Detailed Description: The text provides a comprehensive overview of the new capabilities in BigQuery ML that allow users to leverage advanced text embedding models for various applications. This is particularly significant in AI, where high-quality embeddings are crucial for tasks like semantic search, classification, and generation. Here are the major points discussed:

– **Introduction of Gemini and OSS Models**:
– Gemini model: State-of-the-art text embedding that ranks first on the Massive Text Embedding Benchmark (MTEB), representing the highest quality available.
– Over 13,000 open-source models now available to cater to various use cases, from high-quality models to efficient smaller ones.

– **Choosing the Right Embedding Model**:
– Users can choose embedding models based on several criteria such as quality, cost, and scalability.
– A comparison table highlights the characteristics of different model categories:
– **text-embedding-005 & text-multilingual-embedding-002**: Very high quality, moderate cost, and scalable.
– **Gemini**: State-of-the-art quality, higher cost, high scalability.
– **OSS Models**: Ranges in quality and cost depending on the model size, allowing for flexibility and cost-effectiveness.

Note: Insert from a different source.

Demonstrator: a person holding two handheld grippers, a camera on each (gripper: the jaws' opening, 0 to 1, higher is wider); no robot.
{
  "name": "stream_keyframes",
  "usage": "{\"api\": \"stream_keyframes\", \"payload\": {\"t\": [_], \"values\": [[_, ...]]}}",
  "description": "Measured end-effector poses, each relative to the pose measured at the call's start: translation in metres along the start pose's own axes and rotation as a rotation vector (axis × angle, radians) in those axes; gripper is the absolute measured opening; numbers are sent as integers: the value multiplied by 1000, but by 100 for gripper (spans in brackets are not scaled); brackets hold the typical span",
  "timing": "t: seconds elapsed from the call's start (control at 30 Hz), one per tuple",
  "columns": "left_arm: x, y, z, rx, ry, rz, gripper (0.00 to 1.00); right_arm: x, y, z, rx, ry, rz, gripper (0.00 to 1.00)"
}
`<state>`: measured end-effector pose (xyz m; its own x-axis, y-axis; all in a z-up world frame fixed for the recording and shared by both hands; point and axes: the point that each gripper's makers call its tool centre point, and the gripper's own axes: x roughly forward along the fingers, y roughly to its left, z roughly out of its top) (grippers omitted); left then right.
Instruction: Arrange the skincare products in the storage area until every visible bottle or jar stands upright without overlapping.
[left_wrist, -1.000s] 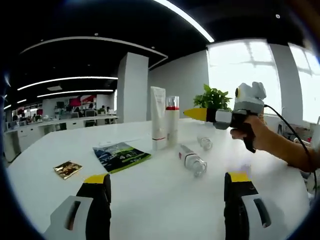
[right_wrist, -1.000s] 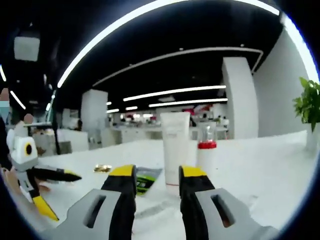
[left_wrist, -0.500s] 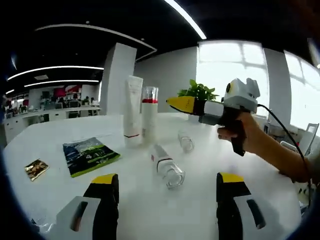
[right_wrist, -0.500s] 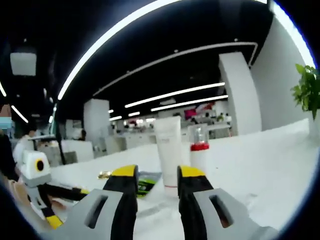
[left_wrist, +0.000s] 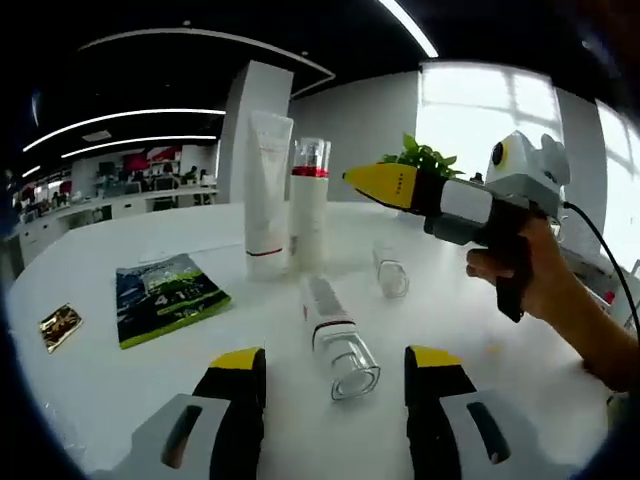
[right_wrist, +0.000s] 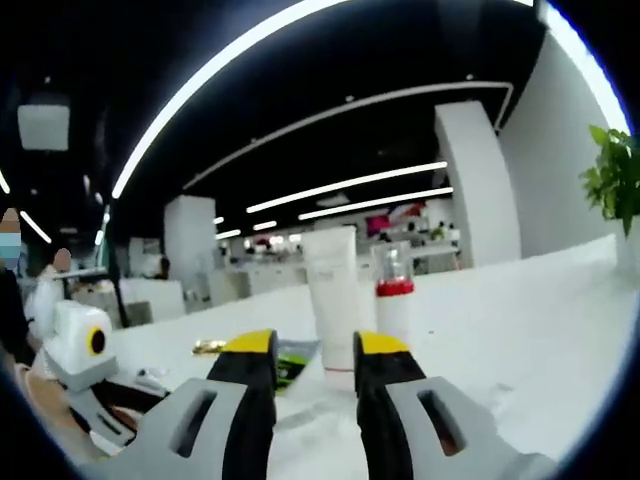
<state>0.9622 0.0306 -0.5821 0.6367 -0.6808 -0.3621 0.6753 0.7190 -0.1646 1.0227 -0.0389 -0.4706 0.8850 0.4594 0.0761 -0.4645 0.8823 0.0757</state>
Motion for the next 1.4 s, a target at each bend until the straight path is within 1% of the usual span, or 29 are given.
{"api": "stream_keyframes", "payload": {"t": [0.03, 0.07, 0.13, 0.27, 0.37, 0.4, 0.47, 0.6, 0.63, 0.7, 0.77, 0.83, 0.9, 0.97, 1.03, 1.1, 1.13, 1.17, 1.2, 1.23, 1.27, 1.3, 1.33, 1.37, 1.4], "values": [[1, -1, -2, 13, 12, -4, 56, 0, 0, -1, 1, 0, 1, 28], [1, 0, -7, 32, 32, 6, 54, 0, 0, -1, 3, 0, 1, 28], [0, -1, -11, 79, 47, 14, 48, 0, 0, -2, 18, 1, 5, 28], [0, 0, -11, 89, 46, 10, 40, 0, -1, -2, 29, -1, 3, 27], [1, 1, -9, 94, 36, 4, 25, 0, -3, -2, 30, -6, -3, 27], [0, 0, -9, 125, 33, 9, 23, 0, -4, -2, 31, -6, -4, 27], [-3, -2, -9, 121, 31, 16, 22, 0, -4, -3, 32, -3, -6, 26], [-8, -2, -9, 103, 41, 22, 20, 3, -4, -6, 37, 7, 2, 26], [-11, -2, -10, 76, 55, 20, 20, 3, -3, -6, 37, 6, 9, 26], [-12, 0, -8, 34, 64, 10, 20, 3, 0, -5, 37, -2, 21, 26], [-16, 3, -4, -3, 62, 3, 20, 3, 2, -3, 34, -11, 32, 26], [-23, 1, -3, -26, 67, -18, 19, 2, 8, 1, 27, -33, 64, 25], [-29, 7, 1, -65, 68, -19, 19, 0, 13, 5, 35, -54, 82, 25], [-37, 9, 7, -85, 42, -19, 19, -1, 18, 7, 31, -65, 98, 25], [-49, 13, 18, -147, -32, -30, 19, 0, 22, 6, 20, -68, 117, 26], [-53, 21, 29, -184, -79, -35, 19, 0, 27, 5, 13, -66, 133, 26], [-58, 30, 35, -201, -112, -31, 19, 0, 30, 4, 7, -64, 141, 26], [-61, 36, 39, -212, -137, -25, 19, 1, 34, 3, -6, -62, 154, 27], [-65, 47, 45, -231, -170, -21, 19, 1, 38, 2, -22, -60, 166, 27], [-68, 52, 48, -251, -189, -19, 19, 1, 41, 2, -35, -62, 177, 28], [-67, 48, 51, -271, -205, -23, 19, 1, 45, 2, -49, -64, 188, 29], [-67, 47, 53, -286, -224, -37, 19, 1, 48, 2, -67, -66, 200, 30], [-71, 48, 57, -316, -251, -65, 19, 1, 53, 3, -93, -70, 214, 31], [-73, 49, 58, -347, -259, -80, 19, 0, 60, 3, -130, -78, 231, 33], [-75, 49, 57, -380, -255, -104, 19, 0, 65, 3, -154, -84, 244, 35]]}}
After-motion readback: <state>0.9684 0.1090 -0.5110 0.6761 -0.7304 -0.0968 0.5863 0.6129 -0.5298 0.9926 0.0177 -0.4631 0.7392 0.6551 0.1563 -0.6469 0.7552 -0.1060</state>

– **How to Use These Models in BigQuery**:
1. **Creating a Gemini Model**: Steps for creating a model using SQL commands are outlined.
2. **Batch Embedding Generation**: Instructions for generating embeddings using Gemini or any OSS model.
3. **Quotas and Scaling**: Introduction of a new quota control method (Tokens Per Minute) and how this affects processing rows in BigQuery.
4. **Cost Management**: Guidance on how to effectively manage resource provisioning and minimize costs during model deployment and inference.

– **Deploying OSS Models**:
– Detailed steps for hosting OSS models, creating remote models in BigQuery, and generating embeddings.
– Emphasizes the ease of integration and cost efficiencies when using OSS models.

– **Practical Implications**:
– The described functionalities enable organizations to effectively utilize AI technologies while managing budgets and computing resources efficiently.
– Professionals in AI, data science, and analytics can greatly benefit from the expanded capabilities and reduced costs for high-volume text embedding tasks.

This expansion in BigQuery ML provides significant advancements for practitioners in AI and cloud computing, emphasizing a move toward high-quality, scalable, and cost-effective solutions.